Assigned task
Beginning with the line that contains "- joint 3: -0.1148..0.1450" and ending with the line that contains "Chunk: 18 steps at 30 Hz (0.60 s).", reproduce the lines of the entries below exactly, omitting pictures.

[Opening Records provided section]

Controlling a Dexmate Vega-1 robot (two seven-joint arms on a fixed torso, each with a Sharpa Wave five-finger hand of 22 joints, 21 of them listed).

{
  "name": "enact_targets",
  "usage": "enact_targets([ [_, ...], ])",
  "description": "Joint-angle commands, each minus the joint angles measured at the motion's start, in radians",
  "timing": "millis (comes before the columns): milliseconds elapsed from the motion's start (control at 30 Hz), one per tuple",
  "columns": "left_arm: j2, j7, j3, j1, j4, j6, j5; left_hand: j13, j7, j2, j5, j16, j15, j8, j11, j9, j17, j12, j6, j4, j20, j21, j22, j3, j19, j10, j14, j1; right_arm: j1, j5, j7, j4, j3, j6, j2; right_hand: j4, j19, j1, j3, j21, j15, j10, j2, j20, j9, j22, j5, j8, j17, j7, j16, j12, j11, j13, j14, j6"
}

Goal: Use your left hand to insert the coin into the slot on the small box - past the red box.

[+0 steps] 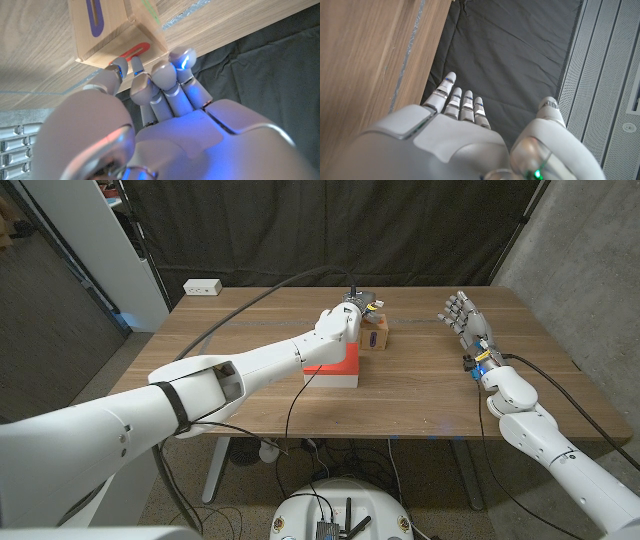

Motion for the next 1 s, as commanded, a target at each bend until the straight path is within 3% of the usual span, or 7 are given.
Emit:
enact_targets([
  [33,0.01,0.015,-0.016,0.008,-0.026,0.009,-0.003,-0.004,0.003,-0.001,0.006,-0.001,0.0,-0.005,-0.004,-0.003,-0.002,0.0,0.012,0.0,-0.057,0.0,0.003,0.005,0.005,0.004,0.004,-0.012,0.006,-0.007,-0.002,0.003,-0.006,-0.001,0.003,0.004,0.011,0.011,-0.001,0.001,0.003,0.002,0.001,0.003,0.006,0.002,-0.002,-0.001,0.001,0.029,0.004,0.006,0.002,0.003,0.004,0.008],
  [700,0.01,0.056,-0.032,0.013,-0.034,-0.005,-0.001,-0.006,0.003,0.005,0.007,0.003,0.0,-0.014,-0.005,-0.01,0.002,0.0,0.022,-0.001,-0.057,0.001,0.004,0.01,0.006,0.005,0.008,-0.011,-0.005,-0.017,-0.024,-0.016,-0.005,-0.005,0.001,0.004,0.012,0.011,-0.001,0.001,0.004,0.006,0.002,0.004,0.006,0.002,-0.002,0.001,0.001,0.028,0.007,0.007,0.004,0.003,0.011,0.015],
  [1000,0.051,0.059,-0.051,0.031,-0.094,0.005,0.004,-0.001,0.003,0.006,0.006,0.002,0.0,-0.018,-0.004,-0.012,0.001,0.004,0.028,-0.002,-0.057,0.003,0.006,0.012,0.006,0.004,0.005,-0.012,-0.012,-0.033,-0.048,-0.043,-0.007,-0.013,0.0,0.004,0.012,0.011,-0.002,0.0,0.003,0.007,0.001,0.005,0.006,0.002,-0.002,0.001,0.001,0.03,0.007,0.007,0.003,0.003,0.011,0.016],
])
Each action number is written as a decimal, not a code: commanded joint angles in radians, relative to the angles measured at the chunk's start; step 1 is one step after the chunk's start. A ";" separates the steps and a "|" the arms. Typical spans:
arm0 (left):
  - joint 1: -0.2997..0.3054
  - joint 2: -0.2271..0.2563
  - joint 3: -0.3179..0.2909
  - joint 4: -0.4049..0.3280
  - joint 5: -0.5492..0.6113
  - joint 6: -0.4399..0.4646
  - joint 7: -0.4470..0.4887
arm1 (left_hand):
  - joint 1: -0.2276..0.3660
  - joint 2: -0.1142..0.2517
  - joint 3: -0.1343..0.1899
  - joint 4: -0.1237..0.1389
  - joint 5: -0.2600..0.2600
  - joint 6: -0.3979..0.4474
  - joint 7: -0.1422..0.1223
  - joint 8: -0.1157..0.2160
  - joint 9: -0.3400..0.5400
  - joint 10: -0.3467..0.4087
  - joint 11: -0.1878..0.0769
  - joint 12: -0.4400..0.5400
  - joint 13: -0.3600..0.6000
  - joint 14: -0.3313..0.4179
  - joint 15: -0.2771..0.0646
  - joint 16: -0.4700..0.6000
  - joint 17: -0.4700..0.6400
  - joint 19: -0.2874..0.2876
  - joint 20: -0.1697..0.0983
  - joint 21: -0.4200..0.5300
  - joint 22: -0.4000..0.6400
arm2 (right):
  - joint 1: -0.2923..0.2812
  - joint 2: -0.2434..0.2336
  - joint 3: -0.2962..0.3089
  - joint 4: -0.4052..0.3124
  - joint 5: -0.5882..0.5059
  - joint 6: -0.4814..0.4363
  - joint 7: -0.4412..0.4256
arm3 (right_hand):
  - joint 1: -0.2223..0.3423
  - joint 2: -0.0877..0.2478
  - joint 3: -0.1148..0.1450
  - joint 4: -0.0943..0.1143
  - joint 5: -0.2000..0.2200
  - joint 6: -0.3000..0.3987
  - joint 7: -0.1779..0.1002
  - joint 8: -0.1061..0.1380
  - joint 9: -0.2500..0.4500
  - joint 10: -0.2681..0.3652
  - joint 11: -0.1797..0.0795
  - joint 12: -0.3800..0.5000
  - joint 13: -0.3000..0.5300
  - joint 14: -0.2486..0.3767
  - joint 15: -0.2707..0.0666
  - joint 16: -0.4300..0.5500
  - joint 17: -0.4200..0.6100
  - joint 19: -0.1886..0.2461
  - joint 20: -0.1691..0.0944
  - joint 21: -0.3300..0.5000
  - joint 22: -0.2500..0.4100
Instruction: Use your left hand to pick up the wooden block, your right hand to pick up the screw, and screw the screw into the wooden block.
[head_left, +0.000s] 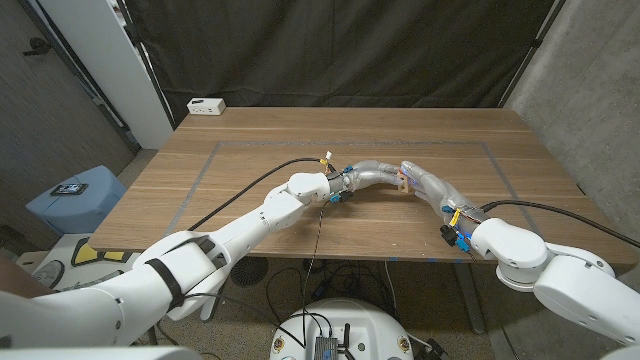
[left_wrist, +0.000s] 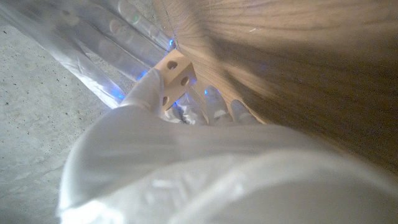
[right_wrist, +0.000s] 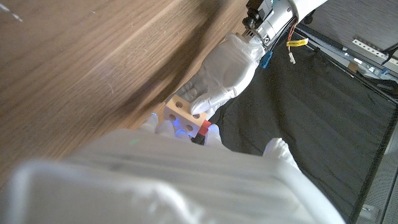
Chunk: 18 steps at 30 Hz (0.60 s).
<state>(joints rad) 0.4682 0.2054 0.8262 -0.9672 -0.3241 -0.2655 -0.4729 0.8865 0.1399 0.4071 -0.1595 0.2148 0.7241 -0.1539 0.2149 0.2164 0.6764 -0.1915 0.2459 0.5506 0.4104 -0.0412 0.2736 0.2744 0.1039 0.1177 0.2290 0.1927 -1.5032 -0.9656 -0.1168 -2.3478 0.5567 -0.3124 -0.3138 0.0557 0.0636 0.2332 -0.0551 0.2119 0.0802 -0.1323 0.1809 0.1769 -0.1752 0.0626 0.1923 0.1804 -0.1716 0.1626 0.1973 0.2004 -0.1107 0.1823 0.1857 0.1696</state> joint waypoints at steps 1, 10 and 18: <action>-0.002 -0.001 -0.002 0.006 0.000 -0.004 -0.003 | 0.000 0.007 0.003 0.005 0.007 0.009 -0.001 0.003 0.003 0.006 0.005 0.009 0.002 0.008 -0.060 0.004 0.002 0.006 0.004 0.006 0.004 | 0.022 0.009 -0.026 0.006 -0.011 0.023 0.015 | 0.001 0.004 0.004 0.003 0.007 0.004 -0.006 0.005 0.001 -0.175 -0.004 0.001 0.003 -0.193 0.007 0.007 0.002 0.006 0.008 0.006 0.003; 0.001 0.003 -0.005 0.001 -0.002 0.000 0.000 | -0.001 0.007 0.003 0.006 0.007 0.008 0.000 0.002 0.003 0.004 0.002 0.008 0.002 0.007 -0.060 0.003 0.002 0.006 0.004 0.006 0.004 | 0.051 0.015 -0.047 0.019 -0.008 0.036 0.026 | 0.001 0.004 0.005 0.003 0.007 0.004 -0.006 0.004 0.001 -0.175 -0.003 0.001 0.003 -0.193 0.007 0.007 0.002 0.005 0.009 0.006 0.003; -0.002 0.003 -0.006 0.007 -0.002 -0.002 -0.003 | 0.001 0.008 0.003 0.005 0.007 0.009 -0.001 0.003 0.003 0.004 0.002 0.008 0.002 0.008 -0.060 0.004 0.002 0.006 0.005 0.006 0.004 | 0.050 0.006 -0.040 0.012 -0.007 0.030 0.020 | 0.002 0.004 0.005 0.003 0.007 0.006 -0.006 0.005 0.001 -0.174 -0.004 0.001 0.003 -0.193 0.008 0.007 0.002 0.006 0.007 0.006 0.003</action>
<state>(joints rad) 0.4670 0.2072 0.8217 -0.9634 -0.3259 -0.2672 -0.4731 0.8863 0.1398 0.4072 -0.1596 0.2143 0.7237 -0.1543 0.2102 0.2165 0.6760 -0.1916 0.2481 0.5497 0.4104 -0.0412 0.2737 0.2743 0.1039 0.1177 0.2290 0.1927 -1.4651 -0.9544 -0.1531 -2.3339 0.5491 -0.2848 -0.2940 0.0557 0.0636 0.2332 -0.0551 0.2119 0.0802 -0.1323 0.1809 0.1769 -0.1733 0.0608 0.1878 0.1791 -0.1716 0.1626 0.1972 0.2004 -0.1107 0.1823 0.1857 0.1696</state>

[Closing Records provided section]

Solution
  - joint 3: -0.1148..0.1450
  - joint 4: -0.0943..0.1143
  - joint 5: -0.2000..0.2200
  - joint 6: -0.3000..0.3987
  - joint 7: -0.1779..0.1002
  - joint 8: -0.1061..0.1380
  - joint 9: -0.2500..0.4500
  - joint 10: -0.2681..0.3652
  - joint 11: -0.1797..0.0795
  - joint 12: -0.3800..0.5000
  - joint 13: -0.3000..0.5300
  - joint 14: -0.2486..0.3767
  - joint 15: -0.2707..0.0666
  - joint 16: -0.4300..0.5500
  - joint 17: -0.4200..0.6100
  - joint 19: -0.1886..0.2461
  - joint 20: -0.1691..0.0944
  - joint 21: -0.3300..0.5000
  - joint 22: -0.2500..0.4100
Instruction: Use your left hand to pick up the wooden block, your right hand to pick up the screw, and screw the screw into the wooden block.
[head_left, +0.000s] 
[left_wrist, +0.000s] 
[right_wrist, +0.000s] 
Chunk: 18 steps at 30 Hz (0.60 s).

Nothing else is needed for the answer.